#### YOUR GOAL
Copy the material below exactly, but only from the line with "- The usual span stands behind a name" onward, the final line included.
- - - - -
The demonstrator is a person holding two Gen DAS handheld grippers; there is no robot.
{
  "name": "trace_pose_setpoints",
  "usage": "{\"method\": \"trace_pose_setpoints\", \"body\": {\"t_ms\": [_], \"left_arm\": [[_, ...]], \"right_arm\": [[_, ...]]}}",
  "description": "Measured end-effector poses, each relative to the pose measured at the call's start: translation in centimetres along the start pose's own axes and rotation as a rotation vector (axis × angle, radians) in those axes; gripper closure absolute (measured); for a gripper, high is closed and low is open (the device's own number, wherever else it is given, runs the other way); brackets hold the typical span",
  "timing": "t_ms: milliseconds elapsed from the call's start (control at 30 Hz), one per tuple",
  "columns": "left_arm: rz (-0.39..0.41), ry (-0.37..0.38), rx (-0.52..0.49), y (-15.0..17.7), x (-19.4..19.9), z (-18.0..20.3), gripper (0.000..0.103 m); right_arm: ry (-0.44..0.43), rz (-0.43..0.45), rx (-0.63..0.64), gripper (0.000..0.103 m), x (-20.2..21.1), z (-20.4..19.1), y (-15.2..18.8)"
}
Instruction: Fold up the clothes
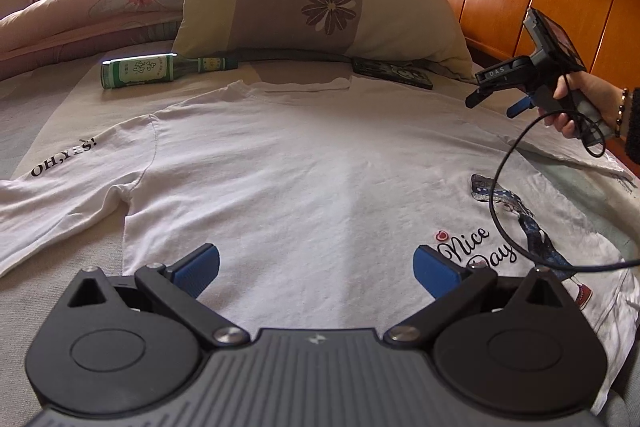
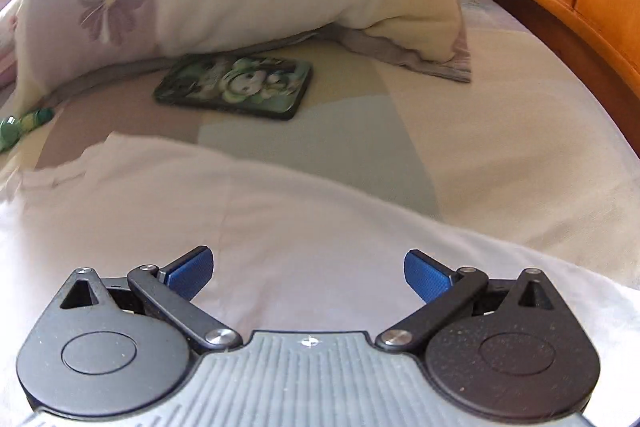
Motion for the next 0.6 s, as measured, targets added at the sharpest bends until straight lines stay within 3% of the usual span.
{"method": "trace_pose_setpoints", "body": {"t_ms": [67, 200, 400, 600], "left_arm": [[0.004, 0.000, -0.003, 0.0, 0.0, 0.1, 0.001], [0.003, 0.013, -0.004, 0.2, 0.2, 0.3, 0.001], [0.001, -0.007, 0.006, 0.3, 0.6, 0.1, 0.001], [0.015, -0.010, 0.011, 0.4, 1.3, -0.5, 0.001]], "right_arm": [[0.027, -0.060, 0.010, 0.000, -0.7, -0.7, 1.1], [0.075, -0.040, -0.024, 0.000, -2.2, -0.9, 0.9], [0.047, 0.025, -0.034, 0.000, -4.8, -0.8, -3.0], [-0.018, -0.003, -0.105, 0.000, -3.0, -0.7, -3.4]]}}
Point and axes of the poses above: each gripper's, at about its wrist camera, not at the fingertips, and x roughly against the way its jaws point, z to its right, y to its underside, the point moved 2 cm from there along -x, roughly the way its jaws point, and after that the axes turned 10 degrees about y, right-handed, at the moved point
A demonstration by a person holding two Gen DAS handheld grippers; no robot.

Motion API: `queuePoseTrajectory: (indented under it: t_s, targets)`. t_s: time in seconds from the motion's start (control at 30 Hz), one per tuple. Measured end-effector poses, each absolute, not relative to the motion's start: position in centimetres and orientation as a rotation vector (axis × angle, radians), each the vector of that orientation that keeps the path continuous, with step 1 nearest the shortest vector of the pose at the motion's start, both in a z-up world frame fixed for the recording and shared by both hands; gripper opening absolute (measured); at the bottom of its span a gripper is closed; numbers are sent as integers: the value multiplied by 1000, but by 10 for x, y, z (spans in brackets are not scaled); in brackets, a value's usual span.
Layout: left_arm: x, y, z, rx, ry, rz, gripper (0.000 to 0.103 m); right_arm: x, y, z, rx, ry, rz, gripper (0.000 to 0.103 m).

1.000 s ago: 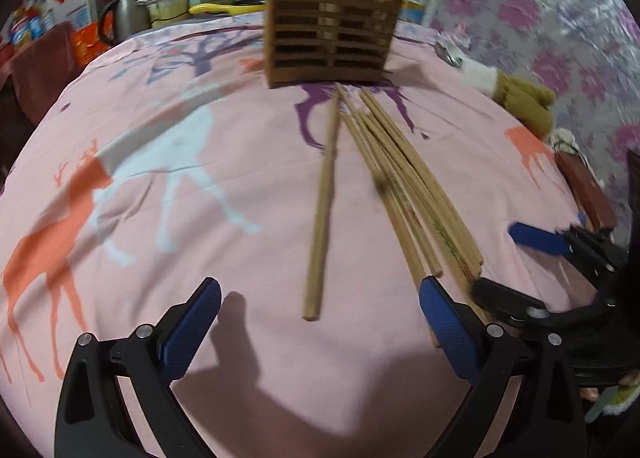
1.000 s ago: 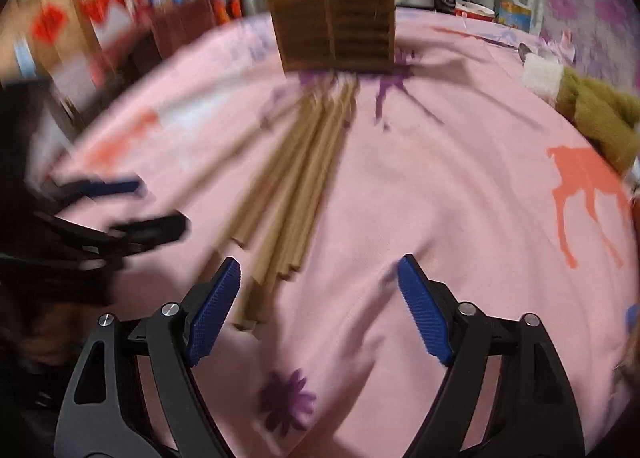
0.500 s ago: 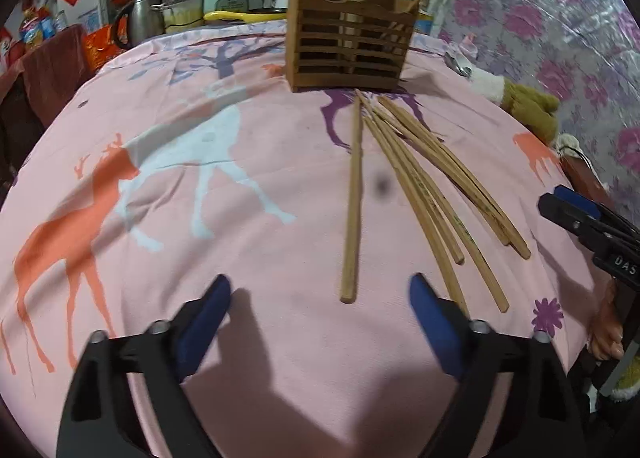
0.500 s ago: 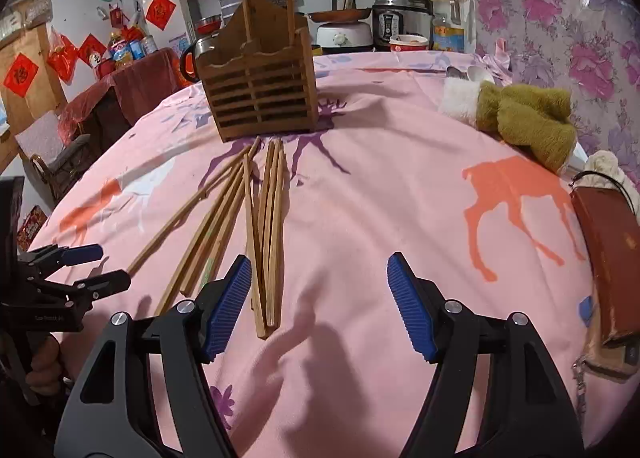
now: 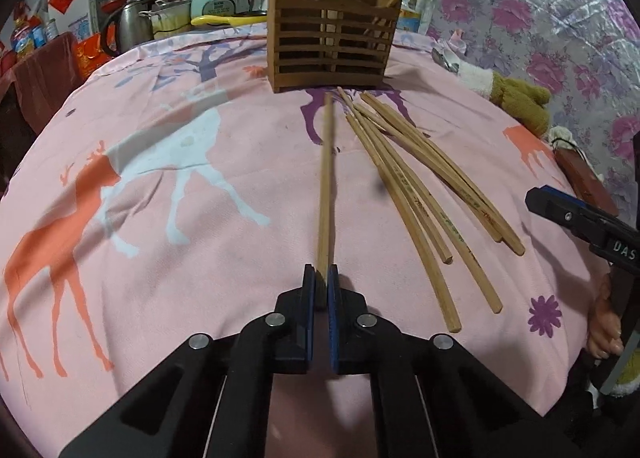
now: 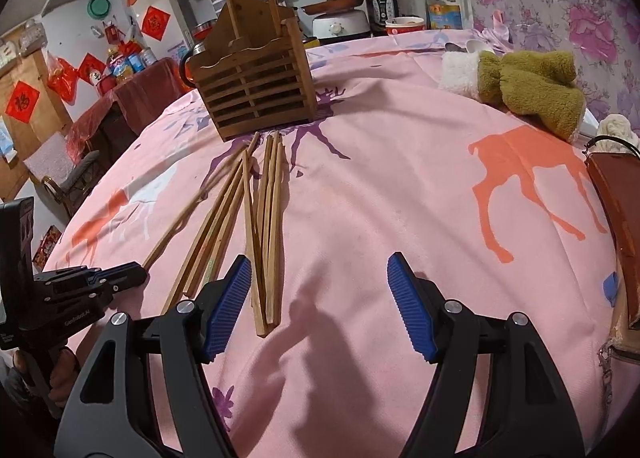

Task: Organize utensils
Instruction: 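Close the left tool on a chopstick while the right tool grasps another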

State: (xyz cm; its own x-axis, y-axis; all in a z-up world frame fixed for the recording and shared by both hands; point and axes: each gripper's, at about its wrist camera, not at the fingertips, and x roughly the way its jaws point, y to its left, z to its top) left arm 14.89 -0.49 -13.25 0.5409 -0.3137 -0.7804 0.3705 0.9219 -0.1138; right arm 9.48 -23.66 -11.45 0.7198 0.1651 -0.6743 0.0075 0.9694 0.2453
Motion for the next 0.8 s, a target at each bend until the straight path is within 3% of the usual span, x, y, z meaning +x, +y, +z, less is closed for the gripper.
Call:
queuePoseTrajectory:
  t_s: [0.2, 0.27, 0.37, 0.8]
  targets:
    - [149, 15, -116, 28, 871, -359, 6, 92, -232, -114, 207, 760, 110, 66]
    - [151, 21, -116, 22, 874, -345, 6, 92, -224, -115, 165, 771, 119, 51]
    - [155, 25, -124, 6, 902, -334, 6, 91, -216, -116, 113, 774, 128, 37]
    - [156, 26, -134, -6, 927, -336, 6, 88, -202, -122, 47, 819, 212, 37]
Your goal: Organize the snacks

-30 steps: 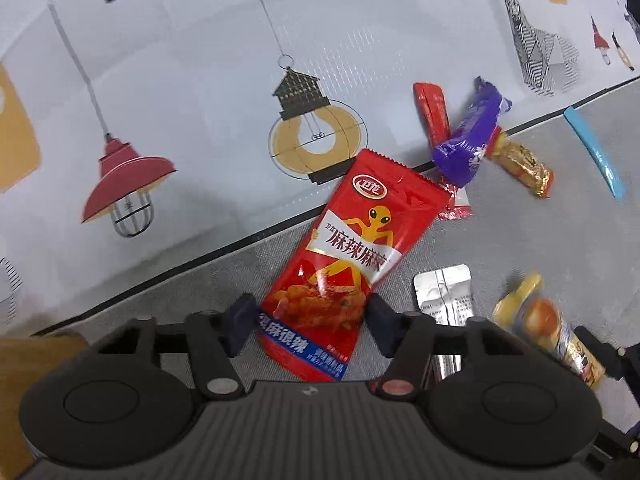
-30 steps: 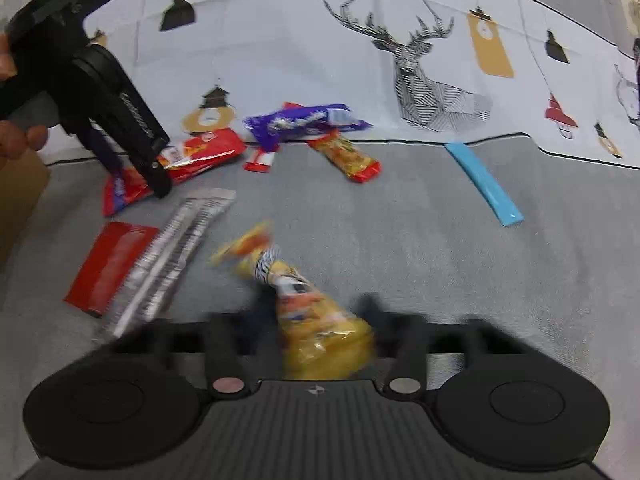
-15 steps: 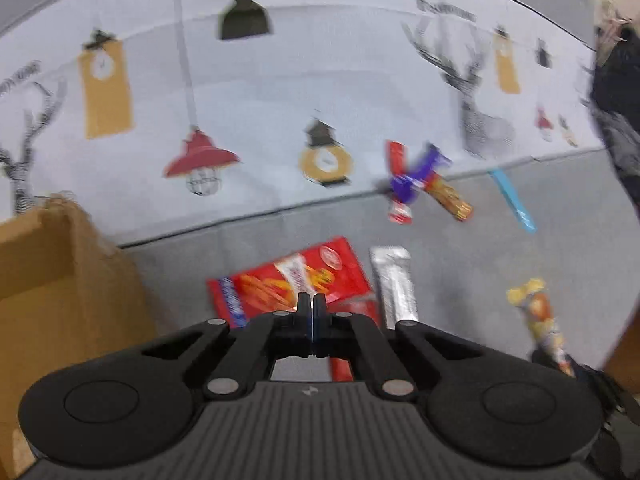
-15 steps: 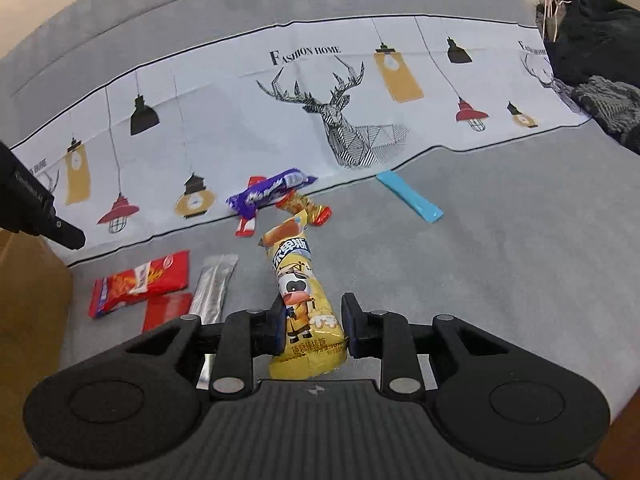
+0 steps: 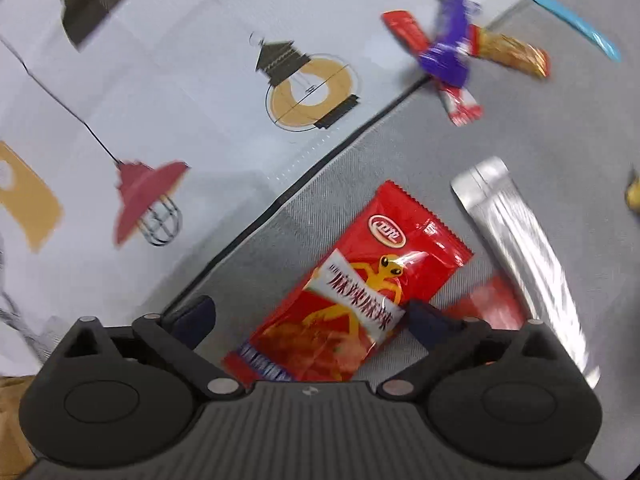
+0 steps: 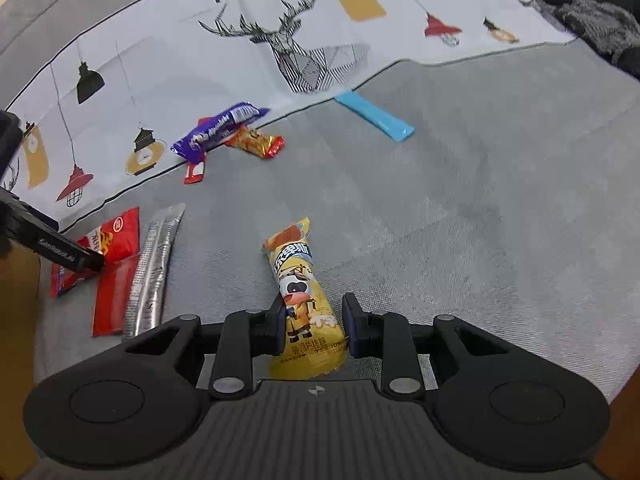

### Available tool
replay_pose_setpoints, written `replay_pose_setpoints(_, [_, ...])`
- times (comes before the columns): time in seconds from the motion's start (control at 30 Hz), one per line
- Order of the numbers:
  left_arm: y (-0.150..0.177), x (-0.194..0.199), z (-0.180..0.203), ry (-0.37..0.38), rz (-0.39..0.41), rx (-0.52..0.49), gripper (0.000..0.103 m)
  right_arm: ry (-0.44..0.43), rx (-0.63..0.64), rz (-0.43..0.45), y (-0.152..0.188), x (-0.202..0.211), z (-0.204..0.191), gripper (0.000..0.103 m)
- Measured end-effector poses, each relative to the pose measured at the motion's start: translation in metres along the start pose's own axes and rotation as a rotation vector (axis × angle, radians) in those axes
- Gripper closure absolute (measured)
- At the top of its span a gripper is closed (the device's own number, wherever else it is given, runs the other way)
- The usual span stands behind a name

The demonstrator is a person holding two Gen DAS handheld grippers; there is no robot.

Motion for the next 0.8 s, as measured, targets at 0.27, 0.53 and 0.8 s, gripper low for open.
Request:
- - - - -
#### RESULT
- The usual span stands behind a name

The demonstrator is a person holding two Gen DAS handheld grippers; there is no robot.

Motion for the next 0.8 s, as measured, targets at 0.27, 0.53 and 0.8 s, gripper low for open.
Request:

The answer has been given, and the exercise is complete.